On another note, rejected intervenor al Oteibi has 45 days from October 11 to seek en banc review in the DC Cir from denial of his motion to intervene. If granted, and if Judge Roberts is retroactively recused from the panel opinion, the result on the Common Article 3 issue could become 1-1. This would leave Judge Robertson's opinion in place on this issue should the Supreme Court split 4-4.
11.7.2005 6:15pm
WB:
CharlieCarp, why would Roberts be "retroactively recused from the panel opinion"? That seems ridiculous to me.

On another note, as Public Defender notes, JR is highly unlikely to unrecuse himself based on a "gaming"-type motion by Hamdan's lawyers.
11.7.2005 6:20pm
CharleyCarp (mail):
WB: because he should have recused from the panel when the Attorney General interviewed him for a coming opening.
11.7.2005 6:57pm
CharleyCarp (mail):
Or put the meeting on the record, and given the parties an opportunity to waive the obligation to recuse.
11.7.2005 6:57pm
bolivar (mail):
I think this may well be a move on the part of the defendant's lawyers to signal confidence: They probably think that Roberts will recuse himself regardless but by asking they come across as assured of their position.
11.7.2005 7:17pm
Ted Frank (www):
I'm curious - has it ever happened before that a judge ruled one way at the Court of Appeals level and then was elevated to Supreme Court and voted the other way on the same exact case at the Supreme Court level?

It's also possible from the days when Supreme Court justices regularly rode circuit; it was not that unusual for them to be deciding their own appeals.
11.7.2005 9:13pm
Ira Brad Matetsky (mail):
I don't know that recusal would be waivable in the Hamdan situation. See 28 U.S.C. sec. 47: "Disqualification of Trial Judge To Hear Appeal. No judge shall hear or determine an appeal from the decision of a case or issue tried by him." Unlike other recusal statutes (cf. 28 U.S.C. sec. 455), sec. 47 has no provision for waiver by the parties.

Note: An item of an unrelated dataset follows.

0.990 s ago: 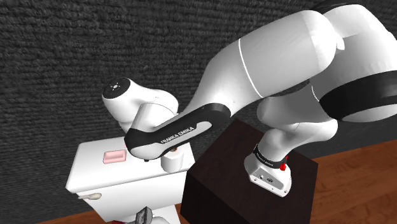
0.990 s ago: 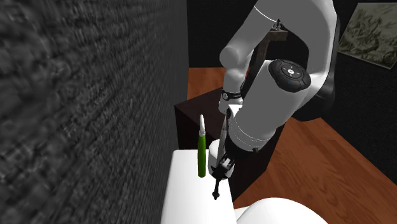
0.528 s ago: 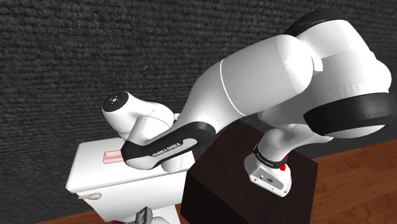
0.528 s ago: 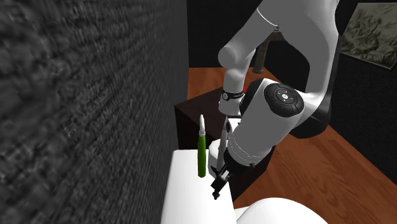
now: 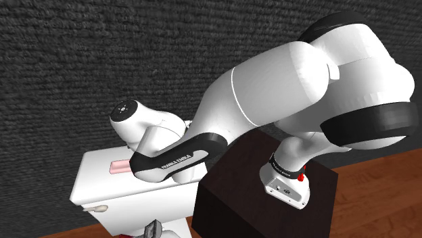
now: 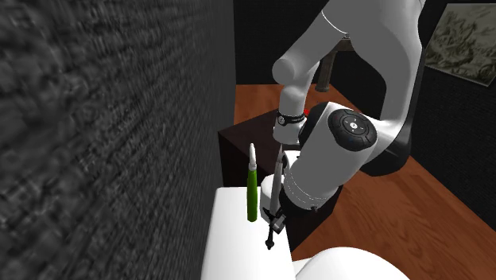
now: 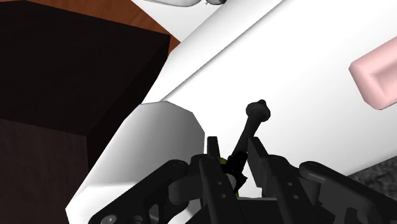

To be sure, section 47 is in the Code chapter about Courts of Appeals, not the Supreme Court, but the principle clearly applies and if I recall correctly the statute was enacted specifically to block Justices on circuit from sitting in appeal of their own decisions below (which indeed had been the standard practice for the first 100 years or so of the federal court system).
11.7.2005 9:29pm
Public_Defender:
I don't think asking Roberts to un-recuse himself would show that the lawyers were "assured of their position." Just the opposite. It would show that they were insecure about their chances of getting five votes from the remaining eight justices.

The lawyers should spend their time researching the issues, not figuring out ways to game the Bench. To paraphrase Rumsfeld, you go to court with the panel you have, not the panel you wish you had.